■ Problem to work on
Look below for lines that hold the string "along" and copy each one.

(Stored items)
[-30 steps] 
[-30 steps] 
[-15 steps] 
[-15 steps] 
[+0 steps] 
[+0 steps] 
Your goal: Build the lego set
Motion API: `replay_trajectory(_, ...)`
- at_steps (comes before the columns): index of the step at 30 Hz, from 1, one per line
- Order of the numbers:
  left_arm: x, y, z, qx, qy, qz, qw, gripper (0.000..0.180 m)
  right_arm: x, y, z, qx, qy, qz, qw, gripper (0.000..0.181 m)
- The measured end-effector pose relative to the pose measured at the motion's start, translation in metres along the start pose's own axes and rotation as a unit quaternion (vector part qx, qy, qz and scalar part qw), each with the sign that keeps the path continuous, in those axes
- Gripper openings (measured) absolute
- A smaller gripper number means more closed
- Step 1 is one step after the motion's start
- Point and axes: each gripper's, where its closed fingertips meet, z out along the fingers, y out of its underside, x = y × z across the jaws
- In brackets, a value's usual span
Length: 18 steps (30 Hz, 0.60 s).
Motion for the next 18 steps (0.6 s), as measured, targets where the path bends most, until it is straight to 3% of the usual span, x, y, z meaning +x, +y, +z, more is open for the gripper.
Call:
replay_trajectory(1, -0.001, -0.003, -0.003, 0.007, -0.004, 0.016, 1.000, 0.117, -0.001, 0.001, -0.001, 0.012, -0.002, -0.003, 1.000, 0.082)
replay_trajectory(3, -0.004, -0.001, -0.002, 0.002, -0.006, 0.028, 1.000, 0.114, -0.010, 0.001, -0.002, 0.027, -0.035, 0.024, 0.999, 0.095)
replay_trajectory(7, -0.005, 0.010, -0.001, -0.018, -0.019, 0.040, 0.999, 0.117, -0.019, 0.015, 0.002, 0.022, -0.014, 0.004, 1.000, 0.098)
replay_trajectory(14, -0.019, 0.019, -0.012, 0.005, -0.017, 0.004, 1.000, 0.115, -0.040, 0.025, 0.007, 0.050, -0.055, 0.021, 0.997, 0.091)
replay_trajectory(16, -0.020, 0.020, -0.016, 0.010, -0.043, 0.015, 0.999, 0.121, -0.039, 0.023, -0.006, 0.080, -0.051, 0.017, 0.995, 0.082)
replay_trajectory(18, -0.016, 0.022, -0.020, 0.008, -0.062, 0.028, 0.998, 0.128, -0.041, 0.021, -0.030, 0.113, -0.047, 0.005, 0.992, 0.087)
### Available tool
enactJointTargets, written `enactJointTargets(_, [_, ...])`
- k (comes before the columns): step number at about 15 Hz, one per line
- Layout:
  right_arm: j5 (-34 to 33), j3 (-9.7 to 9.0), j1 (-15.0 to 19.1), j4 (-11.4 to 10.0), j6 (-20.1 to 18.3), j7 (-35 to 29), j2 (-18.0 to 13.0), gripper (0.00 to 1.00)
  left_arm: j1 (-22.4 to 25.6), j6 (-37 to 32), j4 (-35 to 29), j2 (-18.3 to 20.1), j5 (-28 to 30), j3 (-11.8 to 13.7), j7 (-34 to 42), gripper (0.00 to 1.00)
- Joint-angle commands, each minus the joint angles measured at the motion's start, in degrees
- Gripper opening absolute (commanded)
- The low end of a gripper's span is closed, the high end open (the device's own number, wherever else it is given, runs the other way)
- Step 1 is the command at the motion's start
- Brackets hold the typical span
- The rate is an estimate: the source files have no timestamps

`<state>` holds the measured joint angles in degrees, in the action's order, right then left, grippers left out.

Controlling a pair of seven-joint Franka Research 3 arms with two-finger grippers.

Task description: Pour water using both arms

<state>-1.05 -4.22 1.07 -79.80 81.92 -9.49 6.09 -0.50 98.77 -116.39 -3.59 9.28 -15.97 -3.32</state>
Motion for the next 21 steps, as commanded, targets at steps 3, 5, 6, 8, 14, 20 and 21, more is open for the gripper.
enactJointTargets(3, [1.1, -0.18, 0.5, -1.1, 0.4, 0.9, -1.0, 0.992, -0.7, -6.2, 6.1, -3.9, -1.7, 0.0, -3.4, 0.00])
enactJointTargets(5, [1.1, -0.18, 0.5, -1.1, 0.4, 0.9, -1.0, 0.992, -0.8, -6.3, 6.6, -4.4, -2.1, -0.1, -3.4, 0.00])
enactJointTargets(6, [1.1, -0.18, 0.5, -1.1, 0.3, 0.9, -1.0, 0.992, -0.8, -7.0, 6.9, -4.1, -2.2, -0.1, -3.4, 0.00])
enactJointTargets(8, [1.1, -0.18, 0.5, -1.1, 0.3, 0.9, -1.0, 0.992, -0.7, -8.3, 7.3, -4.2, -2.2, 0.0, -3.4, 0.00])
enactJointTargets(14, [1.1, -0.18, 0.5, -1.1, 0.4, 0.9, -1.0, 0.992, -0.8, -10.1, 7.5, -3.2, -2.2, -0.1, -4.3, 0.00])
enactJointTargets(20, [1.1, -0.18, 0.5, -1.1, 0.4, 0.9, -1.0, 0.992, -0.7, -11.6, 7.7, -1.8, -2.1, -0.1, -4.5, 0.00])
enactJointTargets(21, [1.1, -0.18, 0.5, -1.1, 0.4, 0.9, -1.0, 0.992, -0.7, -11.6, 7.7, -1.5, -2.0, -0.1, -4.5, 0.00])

■ Task solution
- The measured end-effector pose relative to the pose measured at the motion's start, translation in metres along the start pose's own axes and rotation as a unit quaternion (vector part qx, qy, qz and scalar part qw), each with the sign that keeps the path continuous, in those axes
- Point and axes: each gripper's, where its closed fingertips meet, z out along the fingers, y out of its underside, x = y × z across the jaws

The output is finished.